Don't worry...B. Whitty

Tuesday, May 05, 2009

Lots on my mind...

...this is rather personal info so if it's too much, skip today's ramblings.

DH & I went to our doctor last night to discuss the big "v." I have very mixed emotions. Some days I feel two is too much. Other days I feel devistated at the thought of not having kids again. I think we were in such shock over L's pregnancy, we didn't think this would be our last child. And of course, I hate to let go of the dream to have a boy...though there's no guarantee I realize. DH mentioned the idea of adoption. I don't know much about it truthfully. I met a gal at quilting who said it took 4 years to get a child. And my belief is that it's costly. Plus, I feel terrible at the thought of being capable of conceiving and taking a baby away from someone who cannot. And for me being pregnant was such a major part of the experience.

I do have health concerns with my weight, but other than that had normal pregnancies. I'm concerned with financials though if DH continues working, it's not an issue. I wonder if I can mentally deal with 3 and have enough patience for them. Space in our house, etc., etc. I'm just wondering if I'm out of my mind even considering it. All I know that all day yesterday and still today, I felt sad about it. The doctor did put in a referral, but said there was a 9 month weight (Ironic number don't you think?). It's just that for our entire relationship I've had this dream of having a baby boy and naming it after DH's father, Dennis. It's tough to let that dream go. And there are no guarantees we'll have a boy. But even if it was a girl, I'd love her the same. (And probably name her Denise...or some variation of it.) :)

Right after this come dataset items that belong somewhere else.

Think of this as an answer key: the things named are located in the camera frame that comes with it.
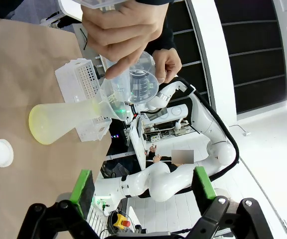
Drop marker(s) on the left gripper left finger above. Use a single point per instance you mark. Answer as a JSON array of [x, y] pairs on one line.
[[82, 189]]

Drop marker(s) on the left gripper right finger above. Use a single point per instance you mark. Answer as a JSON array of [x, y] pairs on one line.
[[203, 184]]

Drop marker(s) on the translucent plastic Erlenmeyer flask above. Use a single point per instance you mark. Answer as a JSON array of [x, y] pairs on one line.
[[58, 119]]

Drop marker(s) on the white round flask cap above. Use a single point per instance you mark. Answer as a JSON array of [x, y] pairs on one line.
[[1, 152]]

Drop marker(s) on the clear plastic measuring beaker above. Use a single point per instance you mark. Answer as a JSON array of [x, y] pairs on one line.
[[141, 89]]

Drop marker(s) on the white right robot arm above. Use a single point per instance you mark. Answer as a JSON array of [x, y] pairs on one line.
[[158, 181]]

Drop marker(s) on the person's left forearm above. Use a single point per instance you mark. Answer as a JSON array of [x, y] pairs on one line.
[[166, 35]]

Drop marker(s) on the person's left hand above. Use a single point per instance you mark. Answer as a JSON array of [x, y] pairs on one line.
[[168, 64]]

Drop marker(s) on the person's right hand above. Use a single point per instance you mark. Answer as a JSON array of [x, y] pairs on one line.
[[123, 32]]

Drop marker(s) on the yellow emergency stop button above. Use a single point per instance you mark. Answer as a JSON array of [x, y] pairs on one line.
[[122, 220]]

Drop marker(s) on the seated background person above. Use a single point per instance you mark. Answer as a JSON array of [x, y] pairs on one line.
[[158, 158]]

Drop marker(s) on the white perforated plastic basket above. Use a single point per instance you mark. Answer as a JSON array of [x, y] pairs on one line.
[[71, 79]]

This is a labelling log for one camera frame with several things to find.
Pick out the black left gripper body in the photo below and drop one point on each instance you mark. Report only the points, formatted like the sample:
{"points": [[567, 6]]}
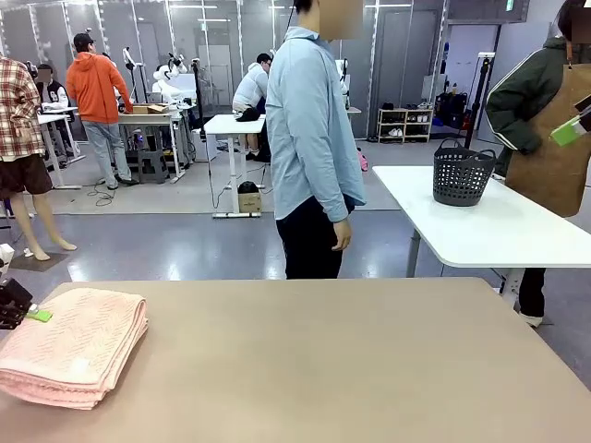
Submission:
{"points": [[14, 293]]}

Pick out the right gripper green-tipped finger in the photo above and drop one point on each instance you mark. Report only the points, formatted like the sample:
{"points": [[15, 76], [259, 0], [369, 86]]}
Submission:
{"points": [[572, 131], [584, 106]]}

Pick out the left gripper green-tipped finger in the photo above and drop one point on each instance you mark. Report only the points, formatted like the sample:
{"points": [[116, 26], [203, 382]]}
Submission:
{"points": [[9, 322], [39, 315]]}

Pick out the pink terry towel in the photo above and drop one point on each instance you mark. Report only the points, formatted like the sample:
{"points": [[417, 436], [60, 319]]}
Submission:
{"points": [[69, 346]]}

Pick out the black perforated plastic basket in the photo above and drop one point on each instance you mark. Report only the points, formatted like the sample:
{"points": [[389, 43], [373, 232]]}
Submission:
{"points": [[461, 177]]}

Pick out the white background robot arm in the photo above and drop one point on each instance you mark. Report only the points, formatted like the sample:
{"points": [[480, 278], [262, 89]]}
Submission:
{"points": [[168, 83]]}

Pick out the person's right forearm blue sleeve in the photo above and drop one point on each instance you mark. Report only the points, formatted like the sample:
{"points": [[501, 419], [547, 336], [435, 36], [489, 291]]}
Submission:
{"points": [[330, 189]]}

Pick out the person's right hand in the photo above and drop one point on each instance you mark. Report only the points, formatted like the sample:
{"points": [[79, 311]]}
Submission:
{"points": [[342, 235]]}

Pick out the person in brown apron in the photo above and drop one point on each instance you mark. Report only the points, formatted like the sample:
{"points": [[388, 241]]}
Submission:
{"points": [[549, 138]]}

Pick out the black pole stand white top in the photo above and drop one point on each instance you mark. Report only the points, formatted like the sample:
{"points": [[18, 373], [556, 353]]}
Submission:
{"points": [[480, 92]]}

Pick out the black equipment cases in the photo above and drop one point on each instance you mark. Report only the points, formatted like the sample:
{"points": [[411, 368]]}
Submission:
{"points": [[452, 111]]}

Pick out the large white side table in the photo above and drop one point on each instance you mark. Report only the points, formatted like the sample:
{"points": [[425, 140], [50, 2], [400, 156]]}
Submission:
{"points": [[485, 226]]}

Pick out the wooden shoe rack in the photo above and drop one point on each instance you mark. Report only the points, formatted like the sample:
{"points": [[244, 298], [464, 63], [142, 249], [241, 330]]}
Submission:
{"points": [[406, 124]]}

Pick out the mannequin in plaid shirt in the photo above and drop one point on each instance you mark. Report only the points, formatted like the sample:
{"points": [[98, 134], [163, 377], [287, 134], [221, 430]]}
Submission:
{"points": [[18, 120]]}

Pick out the white desk near seated person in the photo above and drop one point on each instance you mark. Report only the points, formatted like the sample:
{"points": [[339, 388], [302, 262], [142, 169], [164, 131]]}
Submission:
{"points": [[55, 121]]}

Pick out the grey plastic stool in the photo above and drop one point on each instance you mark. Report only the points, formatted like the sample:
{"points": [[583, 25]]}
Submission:
{"points": [[152, 164]]}

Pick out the seated person in varsity jacket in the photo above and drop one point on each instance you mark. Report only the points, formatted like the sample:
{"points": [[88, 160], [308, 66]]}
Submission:
{"points": [[53, 90]]}

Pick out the pink item on floor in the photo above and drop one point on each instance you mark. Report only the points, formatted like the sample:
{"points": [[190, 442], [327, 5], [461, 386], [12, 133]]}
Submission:
{"points": [[363, 162]]}

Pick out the person in orange hoodie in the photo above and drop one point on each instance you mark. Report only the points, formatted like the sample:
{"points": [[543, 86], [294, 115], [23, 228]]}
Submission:
{"points": [[92, 87]]}

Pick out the white desk with cardboard box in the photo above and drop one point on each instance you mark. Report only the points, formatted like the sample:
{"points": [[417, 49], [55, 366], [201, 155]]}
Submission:
{"points": [[157, 121]]}

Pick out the flat cardboard box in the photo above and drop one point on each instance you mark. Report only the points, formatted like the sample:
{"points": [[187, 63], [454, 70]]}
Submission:
{"points": [[150, 109]]}

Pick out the small cardboard box on floor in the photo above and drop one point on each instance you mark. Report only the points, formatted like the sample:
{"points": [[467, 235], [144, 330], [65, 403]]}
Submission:
{"points": [[250, 203]]}

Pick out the black object on floor box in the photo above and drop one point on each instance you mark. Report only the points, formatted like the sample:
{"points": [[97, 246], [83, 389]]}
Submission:
{"points": [[248, 187]]}

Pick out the person in light blue shirt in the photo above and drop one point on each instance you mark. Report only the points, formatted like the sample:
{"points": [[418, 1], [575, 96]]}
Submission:
{"points": [[309, 120]]}

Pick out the white standing desk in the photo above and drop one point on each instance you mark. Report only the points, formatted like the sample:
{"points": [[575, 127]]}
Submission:
{"points": [[233, 124]]}

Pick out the person in white jacket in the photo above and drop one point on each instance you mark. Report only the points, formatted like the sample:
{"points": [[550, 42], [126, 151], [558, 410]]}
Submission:
{"points": [[251, 87]]}

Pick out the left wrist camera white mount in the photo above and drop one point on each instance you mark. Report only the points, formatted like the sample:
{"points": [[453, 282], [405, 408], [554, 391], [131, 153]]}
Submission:
{"points": [[5, 258]]}

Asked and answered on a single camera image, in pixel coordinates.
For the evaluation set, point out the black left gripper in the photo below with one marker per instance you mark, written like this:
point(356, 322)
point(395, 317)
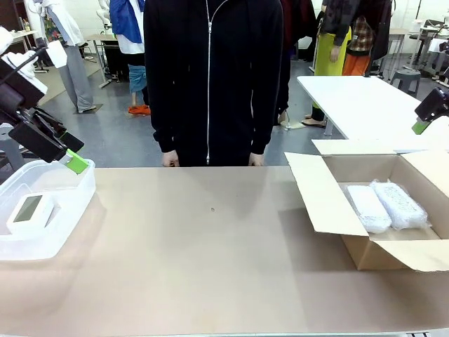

Clearly I need help here. Any thoughts are welcome.
~B

5 Comments:

At 12:33 p.m., Anonymous Mar said...

Oooh dilema. I'm all for D getting snipped (he's not and sometimes says what about another but I'm not sure he really wants one) b/c I think our family is great the way it is, I feel old to start over now that things are getting easier and we can do more with the kids. I also often wonder how things would change too if the baby had health or other issues. Dealing with Brooke in and out of the hospital for years took it's toll. I'm not ready to do that again. I have a twinge now and then but never enough to say to D, let's try - though we never seem to have to try very hard. Plus, with what happened last year I'm not prepared for the potential emotional pain. However, it's not me we're talking about and you, don't sound quite so convinced :) Does it have to be a resounding yes or no? You have 9 months to think about things and can always cancel surgery if you change your minds. You need to really sit down and weigh things like money, time, desire, help, daycare etc. A baby, as you know, is a big responsiblility takes up a lot of time and money. Plus, you have two others to deal with. How would another fit in?? It's an amazing gift but it's not without it's price. You want a boy, is that the main reason to try again or do you want a 'baby'? Getting a bit sad b/c your girls are growing up and another may not come along is a natural reaction but obviously a factor in the decision. Just playing devil's advocate. It's a big decision, sleep on it and don't make quick emotional decisions. Think with your head as well as your heart. Good luck!

 
At 1:50 p.m., Anonymous Anonymous said...

My view on the issue is:if you're in doubt, don't act on it! Yes, babies do come with responsibilities, money can be an issue, it could be nice to have a room per person...endless list. BUT. Children are a precious gift, boys or girls, and I'd hate to see you throw away your chance of getting one if you're not 100% sure! We'll have to discuss more privately, but I'm sure happy that you've got time to think it through. Hugs. P.

 
At 3:40 p.m., Blogger Bern said...

Thanks gals. I think that 9 months will be a lot of thinking time for DH & I.
~B

 
At 12:47 p.m., Blogger Chris Jordan said...

Leave your options open. There are some things you can do to be responsible *cough* and control your own destiny. At the same time, you're still young and have plenty of time before "the change".

 
At 9:13 a.m., Anonymous Anonymous said...

Why not look into a treatment that is reversible, so if you decide to have more children you can!